I laughed out loud (thinking back on it now, it was an inappropriately long and loud laugh. The kind generally made by people of questionable wit who find themselves in uncomfortable situations.) I went on to explain to her about the conversation I had with Mrs. Narrator about The Boy and his messy ears. She actually looked at me and blinked, not saying a word for what seemed like an hour. She finally broke the silence saying she would just go and get the prescription off the printer. As she left the room I got a look from Isobel that said I was not the only one who was mortified by unbelievable 'Dadness.' As we were heading out she assured us that Isobel would be feeling much better in a day or two and with script in hand we headed out to the drug store.
We handed the pharmacist the piece of paper and I knew Izzy was already feeling better because she insisted on shopping and getting a bouquet of lollipops for her and also one for The Boy. We stepped up the pharmacist's counter to pay for the medicine and for the suckers and the pharmacist asked Isobel if he could have one of the suckers as he was explaining to me the dosage of her antibiotics. Izzy played a little bit shy at first but when he said he really wasn't going take a lollipop, she sort of warmed up to him. It might help to note that the pharmacist was a middle-eastern man.
"Daddy," she kind of half whispered. "he must have already been to the beach."
"Why?" I asked.
"He's got a tan." she said.
I laughed. The pharmacist laughed and gave her a big gumball out of the bucket on his counter...she was already feeling better...



I don't know why but Isobel's closet door has a lock on it. The keys to this door have been hanging on a little fuzzy picture holder that sits on her dresser, since forever. Of course like anything else, if she gets it into her mind to play with something it becomes open territory. She doesn't know the real use of most of these things and they tend to fall by the wayside. It's never been a problem before.
Of late however, Isobel has taken to playing with the lock on the door while she is picking out her clothes for school and closing the door just enough to get it open up again. A kindergarten version of dancing in front of the tiger's mouth only this time she got bitten.
She closed the door tight and said to me "It's not locked or anything."
Which told me immediately that it was locked, which set off a frantic search for the keys to open the door, which set off the boiler in my brain which drove my frustration levels through the roof.
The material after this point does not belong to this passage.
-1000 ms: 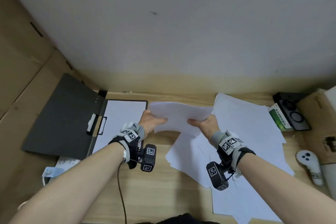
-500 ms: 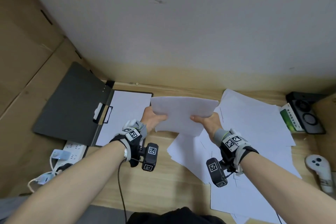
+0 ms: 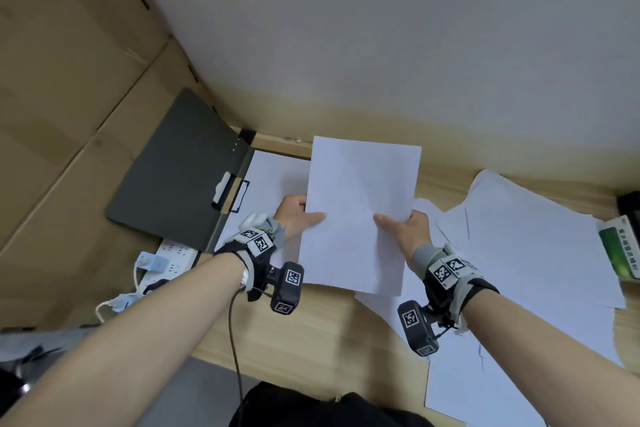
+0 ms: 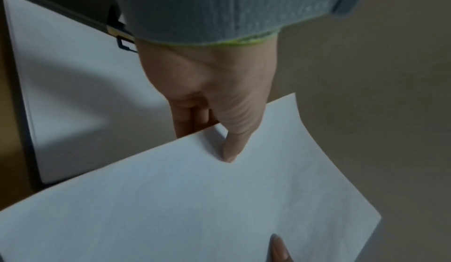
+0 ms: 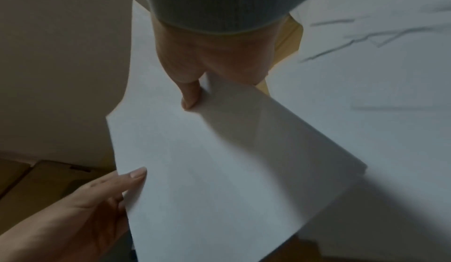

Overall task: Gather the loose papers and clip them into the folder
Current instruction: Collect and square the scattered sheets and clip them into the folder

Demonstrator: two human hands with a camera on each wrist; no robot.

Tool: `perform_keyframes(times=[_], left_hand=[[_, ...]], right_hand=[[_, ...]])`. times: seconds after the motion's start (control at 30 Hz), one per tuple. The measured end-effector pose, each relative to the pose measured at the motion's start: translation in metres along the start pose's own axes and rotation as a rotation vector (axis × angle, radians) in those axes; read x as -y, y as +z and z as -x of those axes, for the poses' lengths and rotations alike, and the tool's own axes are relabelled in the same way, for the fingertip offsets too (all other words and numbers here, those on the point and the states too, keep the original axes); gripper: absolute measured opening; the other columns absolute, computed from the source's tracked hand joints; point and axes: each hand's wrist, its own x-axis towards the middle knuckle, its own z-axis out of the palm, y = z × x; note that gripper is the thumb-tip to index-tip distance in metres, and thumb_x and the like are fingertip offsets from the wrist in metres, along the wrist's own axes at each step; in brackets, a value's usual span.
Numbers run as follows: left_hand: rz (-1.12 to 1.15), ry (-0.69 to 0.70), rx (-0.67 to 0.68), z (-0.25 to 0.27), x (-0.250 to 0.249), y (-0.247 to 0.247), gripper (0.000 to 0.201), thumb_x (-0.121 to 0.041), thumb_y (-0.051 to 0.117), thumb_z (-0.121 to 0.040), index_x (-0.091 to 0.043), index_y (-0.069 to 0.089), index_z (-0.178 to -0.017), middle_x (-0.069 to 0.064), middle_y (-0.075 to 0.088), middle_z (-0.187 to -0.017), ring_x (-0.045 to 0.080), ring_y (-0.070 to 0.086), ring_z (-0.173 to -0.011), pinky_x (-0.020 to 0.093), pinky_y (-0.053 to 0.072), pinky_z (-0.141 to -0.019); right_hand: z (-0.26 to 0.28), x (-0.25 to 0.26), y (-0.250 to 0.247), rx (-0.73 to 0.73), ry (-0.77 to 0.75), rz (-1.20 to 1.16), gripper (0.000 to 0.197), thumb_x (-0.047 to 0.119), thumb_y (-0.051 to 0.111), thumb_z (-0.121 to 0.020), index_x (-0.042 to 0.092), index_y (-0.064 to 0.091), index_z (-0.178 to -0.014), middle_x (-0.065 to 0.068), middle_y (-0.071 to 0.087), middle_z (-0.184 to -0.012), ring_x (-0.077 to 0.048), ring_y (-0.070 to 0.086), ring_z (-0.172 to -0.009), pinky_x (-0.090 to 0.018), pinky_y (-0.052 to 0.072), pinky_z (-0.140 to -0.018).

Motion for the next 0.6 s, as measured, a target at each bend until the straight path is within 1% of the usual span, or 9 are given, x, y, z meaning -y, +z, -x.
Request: perform_keyframes(times=[0.1, 0.13, 0.23, 0.3, 0.37, 0.4, 0.43, 0.53, 0.6], left_hand=[[-0.052, -0.061, 0.021, -0.011, 0.016, -0.027, 0.014, -0.011, 0.069, -0.086, -0.015, 0.071, -0.099, 0.007, 0.075, -0.102, 0.023, 0.072, -0.092, 0.034, 0.059, -0.079], [-0.078, -0.078, 0.027, -0.016, 0.022, -0.038, 0.010, -0.013, 0.070, -0.085, -0.013, 0.071, -0.094, 0.009, 0.075, -0.098, 0.025, 0.072, -0.090, 0.034, 0.060, -0.075], [-0.159, -0.158, 0.020, -0.037, 0.040, -0.076, 0.014, -0.013, 0.071, -0.084, -0.001, 0.065, -0.089, 0.018, 0.070, -0.083, 0.027, 0.068, -0.071, 0.032, 0.060, -0.065], [-0.182, -0.197, 0.036, -0.045, 0.050, -0.101, 0.009, -0.008, 0.069, -0.086, -0.001, 0.064, -0.089, 0.015, 0.067, -0.074, 0.021, 0.063, -0.059, 0.029, 0.058, -0.058], [-0.205, -0.225, 0.043, -0.050, 0.056, -0.115, 0.005, -0.003, 0.066, -0.086, 0.000, 0.064, -0.089, 0.013, 0.065, -0.070, 0.016, 0.060, -0.050, 0.025, 0.052, -0.049], [-0.240, -0.245, 0.046, -0.055, 0.061, -0.125, 0.002, -0.002, 0.064, -0.087, -0.002, 0.064, -0.085, 0.012, 0.064, -0.067, 0.014, 0.059, -0.046, 0.024, 0.050, -0.047], [-0.314, -0.274, 0.034, -0.062, 0.066, -0.135, 0.008, -0.003, 0.061, -0.088, -0.006, 0.063, -0.080, 0.010, 0.063, -0.065, 0.015, 0.059, -0.045, 0.025, 0.050, -0.047], [-0.756, -0.276, 0.030, -0.080, 0.076, -0.155, 0.020, -0.021, 0.055, -0.091, -0.009, 0.060, -0.077, 0.007, 0.065, -0.071, 0.022, 0.061, -0.058, 0.029, 0.050, -0.057], [-1.026, -0.247, 0.073, -0.090, 0.073, -0.162, 0.022, -0.025, 0.049, -0.096, -0.006, 0.060, -0.096, 0.009, 0.066, -0.090, 0.024, 0.064, -0.077, 0.029, 0.042, -0.062]], right_hand=[[-0.007, -0.005, 0.024, -0.021, 0.036, 0.022, 0.018, 0.010, 0.079, -0.079, 0.007, 0.071, -0.095, -0.007, 0.072, -0.083, -0.026, 0.068, -0.072, -0.036, 0.058, -0.071], [-0.010, -0.007, 0.033, -0.023, 0.042, 0.037, 0.019, 0.011, 0.080, -0.079, 0.007, 0.071, -0.096, -0.006, 0.072, -0.084, -0.025, 0.068, -0.074, -0.037, 0.058, -0.074], [-0.020, -0.011, 0.068, -0.021, 0.072, 0.105, 0.026, 0.017, 0.080, -0.079, 0.009, 0.070, -0.101, -0.005, 0.073, -0.089, -0.025, 0.069, -0.078, -0.040, 0.057, -0.081], [-0.027, -0.013, 0.090, -0.040, 0.091, 0.149, 0.022, 0.019, 0.080, -0.080, 0.011, 0.069, -0.097, -0.003, 0.071, -0.084, -0.021, 0.067, -0.075, -0.038, 0.057, -0.080], [-0.029, -0.014, 0.100, -0.052, 0.111, 0.176, 0.021, 0.021, 0.081, -0.079, 0.012, 0.069, -0.093, -0.003, 0.071, -0.084, -0.023, 0.068, -0.076, -0.039, 0.057, -0.079], [-0.032, -0.014, 0.110, -0.056, 0.124, 0.190, 0.020, 0.021, 0.082, -0.078, 0.012, 0.069, -0.090, -0.005, 0.071, -0.083, -0.025, 0.069, -0.077, -0.040, 0.058, -0.079], [-0.035, -0.015, 0.119, -0.065, 0.139, 0.200, 0.018, 0.021, 0.082, -0.078, 0.012, 0.068, -0.086, -0.006, 0.071, -0.083, -0.025, 0.068, -0.076, -0.040, 0.058, -0.078], [-0.040, -0.022, 0.143, -0.083, 0.173, 0.213, 0.019, 0.020, 0.082, -0.079, 0.011, 0.067, -0.088, -0.010, 0.071, -0.088, -0.026, 0.067, -0.076, -0.037, 0.056, -0.074], [-0.043, -0.023, 0.153, -0.098, 0.187, 0.202, 0.021, 0.018, 0.081, -0.079, 0.010, 0.068, -0.093, -0.012, 0.071, -0.092, -0.029, 0.068, -0.081, -0.041, 0.057, -0.078]])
Packing it in for the night after realizing there was nothing I could do right then and so I would deal with it the following day.
I used to have some degree of skill with opening doors using credit cards and the like...these skills have long since left me. Round one to the door. I decided then that I would take the door off the hinges and there is something to be said about the craftsmanship of a door that is over a hundred years old. The frame is, more or less, intact and the door is open. After much swearing and cursing and sweating and telling my daughter that she is "Not going to touch the god-damned closet door ever again."
She started crying. "How can I pick my clothes if I can't touch my door?"
"Well you have to...you'll just...awww crap."
She is much smarter than I'll ever be...(as an addendum to this, this afternoon I was looking for the television remote which has disappeared into Isobel's play world somewhere. I put mu hand between the cushions of the couch, one of the usual remote hiding spots and lo and behold I pulled out...the closet keys.)